Reply from IBM about my online photos scraped without consent

Diversity in Faces(DiF)

Following my post about facial recognitions dirty little secret millions of online photos scraped without consent. I got a reply from Flickr and IBM’s Diversity in Faces project.
First Flickr’s automated email…

Hi ian,

Thanks for reaching out to us!

We’ve received your message and will be responding as quickly as possible. In the meantime, do visit the Flickr Help Forum and our Help Center as the answer to your question may be found there.

We look forward to connecting and will be in touch soon.

Cheerfully,
The Flickr Team

Already Pro? Then expect a response shortly, because you are already in our VIP queue! (Make sure to write to us using the email address on your Pro account.)

Dear Ian,
Thank you for your email.
The Diversity in Faces (DiF) project, referenced in your request below, is a non-commercial, research initiative. The DiF dataset includes a list of URLs (but not the images themselves), linking to publicly available images on Flickr under certain creative commons licenses, along with associated annotations. We have taken great care to ensure that the DiF dataset does not include Flickr IDs or any other Flickr identifiers of individuals.
In order to respond to your request, we will need to locate the URLs in the DiF dataset that are linked to your Flickr ID (if any). To do this, we will need your Flickr ID, along with your express consent to use it for the sole purpose of locating such URLs and responding to your request.  Separately, if you would like us to, we can remove any URLs of images linked to your Flickr ID from the DiF dataset.  Please confirm this by reply.
After conducting our search, we will delete your Flickr ID from our records, and if you so request, we will also remove any URLs and associated annotations from the DiF dataset connected to your Flickr ID. We will confirm when this process has been completed.
With respect to your request to access your personal data processed by IBM outside the DiF project, you will be contacted separately by the IBM Data Subject Rights Operations Team (Email at ibm.com) to proceed with your request.
Let us know if you have any questions or how we can further assist you with your request.
IBM Research DiF Team

Facial recognition’s ‘dirty little secret’: Millions of online photos scraped without consent

By Olivia Solon

Facial recognition can log you into your iPhone, track criminals through crowds and identify loyal customers in stores.

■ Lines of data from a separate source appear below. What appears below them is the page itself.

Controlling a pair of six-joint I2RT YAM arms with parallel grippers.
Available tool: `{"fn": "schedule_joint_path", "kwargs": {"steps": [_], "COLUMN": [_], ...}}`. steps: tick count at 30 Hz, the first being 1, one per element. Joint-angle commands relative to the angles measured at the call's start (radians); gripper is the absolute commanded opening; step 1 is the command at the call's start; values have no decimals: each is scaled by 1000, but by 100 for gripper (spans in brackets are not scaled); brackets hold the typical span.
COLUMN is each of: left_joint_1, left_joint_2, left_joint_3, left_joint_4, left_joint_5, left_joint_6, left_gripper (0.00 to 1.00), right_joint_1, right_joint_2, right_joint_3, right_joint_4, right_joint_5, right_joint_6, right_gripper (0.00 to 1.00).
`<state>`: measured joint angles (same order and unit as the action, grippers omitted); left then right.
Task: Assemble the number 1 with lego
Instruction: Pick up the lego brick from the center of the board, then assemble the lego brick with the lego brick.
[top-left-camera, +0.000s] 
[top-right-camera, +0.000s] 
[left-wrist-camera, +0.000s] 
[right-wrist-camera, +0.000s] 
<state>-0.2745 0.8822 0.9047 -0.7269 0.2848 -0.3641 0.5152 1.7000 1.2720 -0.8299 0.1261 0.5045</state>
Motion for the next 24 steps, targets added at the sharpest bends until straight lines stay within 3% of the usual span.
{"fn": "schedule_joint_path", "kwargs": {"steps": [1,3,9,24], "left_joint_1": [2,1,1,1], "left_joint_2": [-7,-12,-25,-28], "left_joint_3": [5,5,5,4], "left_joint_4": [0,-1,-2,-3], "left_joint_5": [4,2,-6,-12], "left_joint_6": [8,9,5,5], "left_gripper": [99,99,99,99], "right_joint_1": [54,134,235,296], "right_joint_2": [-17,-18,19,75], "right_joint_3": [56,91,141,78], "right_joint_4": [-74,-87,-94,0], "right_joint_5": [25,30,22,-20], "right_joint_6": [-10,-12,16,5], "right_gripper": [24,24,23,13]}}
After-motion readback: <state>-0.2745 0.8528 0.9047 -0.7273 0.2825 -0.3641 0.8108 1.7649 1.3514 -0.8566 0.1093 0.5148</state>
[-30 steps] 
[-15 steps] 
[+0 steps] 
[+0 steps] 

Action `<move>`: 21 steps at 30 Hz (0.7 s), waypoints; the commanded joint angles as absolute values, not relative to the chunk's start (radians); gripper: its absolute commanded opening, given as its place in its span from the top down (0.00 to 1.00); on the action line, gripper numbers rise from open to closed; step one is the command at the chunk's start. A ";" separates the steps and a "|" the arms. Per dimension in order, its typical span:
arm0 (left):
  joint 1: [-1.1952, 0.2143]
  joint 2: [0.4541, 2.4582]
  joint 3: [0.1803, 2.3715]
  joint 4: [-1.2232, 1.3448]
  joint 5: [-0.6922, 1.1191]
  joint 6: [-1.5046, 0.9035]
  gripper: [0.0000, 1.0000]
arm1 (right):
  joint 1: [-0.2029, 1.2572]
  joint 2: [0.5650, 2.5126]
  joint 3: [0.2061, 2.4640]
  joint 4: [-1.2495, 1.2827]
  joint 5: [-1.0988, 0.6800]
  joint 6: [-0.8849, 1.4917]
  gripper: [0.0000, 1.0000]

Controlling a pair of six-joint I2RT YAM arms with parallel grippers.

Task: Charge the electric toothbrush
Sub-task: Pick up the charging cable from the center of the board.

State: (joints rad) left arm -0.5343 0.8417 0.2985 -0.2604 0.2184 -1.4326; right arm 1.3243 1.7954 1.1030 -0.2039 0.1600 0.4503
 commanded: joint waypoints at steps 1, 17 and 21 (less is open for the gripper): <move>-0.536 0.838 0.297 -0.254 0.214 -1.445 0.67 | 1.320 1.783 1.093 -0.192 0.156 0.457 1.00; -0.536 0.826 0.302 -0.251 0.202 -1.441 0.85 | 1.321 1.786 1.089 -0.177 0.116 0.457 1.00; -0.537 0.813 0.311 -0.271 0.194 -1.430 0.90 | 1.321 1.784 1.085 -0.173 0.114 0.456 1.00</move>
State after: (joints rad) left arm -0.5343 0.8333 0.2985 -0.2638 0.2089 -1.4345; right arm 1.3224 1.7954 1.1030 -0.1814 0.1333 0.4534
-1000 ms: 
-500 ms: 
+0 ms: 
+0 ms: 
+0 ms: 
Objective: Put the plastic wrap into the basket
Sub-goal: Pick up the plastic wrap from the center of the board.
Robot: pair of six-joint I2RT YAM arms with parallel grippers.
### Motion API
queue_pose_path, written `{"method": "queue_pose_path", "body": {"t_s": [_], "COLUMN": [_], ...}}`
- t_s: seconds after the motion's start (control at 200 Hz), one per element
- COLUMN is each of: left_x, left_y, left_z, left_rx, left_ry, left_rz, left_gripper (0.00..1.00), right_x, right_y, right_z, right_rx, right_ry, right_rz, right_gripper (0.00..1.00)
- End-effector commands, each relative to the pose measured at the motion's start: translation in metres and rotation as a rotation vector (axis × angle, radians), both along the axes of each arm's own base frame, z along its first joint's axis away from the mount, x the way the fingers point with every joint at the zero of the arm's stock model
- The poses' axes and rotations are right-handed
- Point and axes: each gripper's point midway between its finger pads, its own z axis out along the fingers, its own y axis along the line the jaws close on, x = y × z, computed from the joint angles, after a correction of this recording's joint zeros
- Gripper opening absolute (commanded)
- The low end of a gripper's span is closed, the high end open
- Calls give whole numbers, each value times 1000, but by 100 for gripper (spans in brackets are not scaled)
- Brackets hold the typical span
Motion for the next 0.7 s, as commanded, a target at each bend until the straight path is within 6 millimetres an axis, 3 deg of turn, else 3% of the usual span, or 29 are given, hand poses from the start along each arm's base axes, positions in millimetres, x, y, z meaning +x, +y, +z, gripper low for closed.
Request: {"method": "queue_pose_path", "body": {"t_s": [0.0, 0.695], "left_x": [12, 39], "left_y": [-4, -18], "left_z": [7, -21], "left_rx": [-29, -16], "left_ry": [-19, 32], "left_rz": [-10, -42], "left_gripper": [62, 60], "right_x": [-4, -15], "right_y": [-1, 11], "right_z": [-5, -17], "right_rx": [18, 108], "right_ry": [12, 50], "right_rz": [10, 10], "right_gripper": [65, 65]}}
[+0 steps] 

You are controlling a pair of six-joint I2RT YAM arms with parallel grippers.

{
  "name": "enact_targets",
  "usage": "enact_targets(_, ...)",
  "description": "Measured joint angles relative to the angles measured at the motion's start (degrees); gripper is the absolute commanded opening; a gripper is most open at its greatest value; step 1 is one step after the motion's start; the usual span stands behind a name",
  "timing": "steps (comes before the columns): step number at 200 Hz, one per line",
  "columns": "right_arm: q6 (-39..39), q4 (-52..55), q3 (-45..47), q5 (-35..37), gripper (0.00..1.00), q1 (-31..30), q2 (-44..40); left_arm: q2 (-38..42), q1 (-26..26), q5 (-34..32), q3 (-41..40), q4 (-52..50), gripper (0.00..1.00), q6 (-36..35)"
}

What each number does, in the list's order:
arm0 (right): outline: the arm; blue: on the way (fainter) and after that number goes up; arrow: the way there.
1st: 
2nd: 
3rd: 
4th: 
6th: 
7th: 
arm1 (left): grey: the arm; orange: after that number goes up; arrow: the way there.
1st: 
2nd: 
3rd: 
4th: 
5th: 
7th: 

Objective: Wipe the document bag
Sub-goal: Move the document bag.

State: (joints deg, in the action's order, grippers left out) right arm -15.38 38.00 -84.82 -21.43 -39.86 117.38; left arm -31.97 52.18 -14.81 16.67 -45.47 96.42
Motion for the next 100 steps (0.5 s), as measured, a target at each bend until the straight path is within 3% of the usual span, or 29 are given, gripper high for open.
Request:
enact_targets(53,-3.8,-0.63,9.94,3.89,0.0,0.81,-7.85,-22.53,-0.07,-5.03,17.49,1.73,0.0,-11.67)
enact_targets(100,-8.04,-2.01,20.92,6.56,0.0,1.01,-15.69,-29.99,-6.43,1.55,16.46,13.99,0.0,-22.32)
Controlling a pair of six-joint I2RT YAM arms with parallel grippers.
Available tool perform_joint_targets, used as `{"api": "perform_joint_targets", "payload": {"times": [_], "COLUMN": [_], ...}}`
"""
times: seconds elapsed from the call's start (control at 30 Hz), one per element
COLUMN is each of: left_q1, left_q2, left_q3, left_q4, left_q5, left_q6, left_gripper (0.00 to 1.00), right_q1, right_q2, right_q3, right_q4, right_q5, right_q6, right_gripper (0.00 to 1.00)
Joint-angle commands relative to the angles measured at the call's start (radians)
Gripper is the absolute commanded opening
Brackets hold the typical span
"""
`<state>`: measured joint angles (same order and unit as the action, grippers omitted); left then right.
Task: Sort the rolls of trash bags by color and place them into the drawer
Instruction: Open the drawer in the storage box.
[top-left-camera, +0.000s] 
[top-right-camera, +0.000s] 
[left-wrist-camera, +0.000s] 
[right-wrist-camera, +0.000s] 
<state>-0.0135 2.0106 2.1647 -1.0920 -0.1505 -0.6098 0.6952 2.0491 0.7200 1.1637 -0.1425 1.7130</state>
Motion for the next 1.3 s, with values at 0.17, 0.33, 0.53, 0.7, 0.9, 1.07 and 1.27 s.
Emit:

The technology — which is imperfect but improving rapidly — is based on algorithms that learn how to recognize human faces and the hundreds of ways in which each one is unique.

To do this well, the algorithms must be fed hundreds of thousands of images of a diverse array of faces. Increasingly, those photos are coming from the internet, where they’re swept up by the millions without the knowledge of the people who posted them, categorized by age, gender, skin tone and dozens of other metrics, and shared with researchers at universities and companies.

When I first heard about this story I was annoyed but didn’t think too much about it. Then later down the story, its clear they used creative commons Flickr photos.

“This is the dirty little secret of AI training sets. Researchers often just grab whatever images are available in the wild,” said NYU School of Law professor Jason Schultz.

The latest company to enter this territory was IBM, which in January released a collection of nearly a million photos that were taken from the photo hosting site Flickr and coded to describe the subjects’ appearance. IBM promoted the collection to researchers as a progressive step toward reducing bias in facial recognition.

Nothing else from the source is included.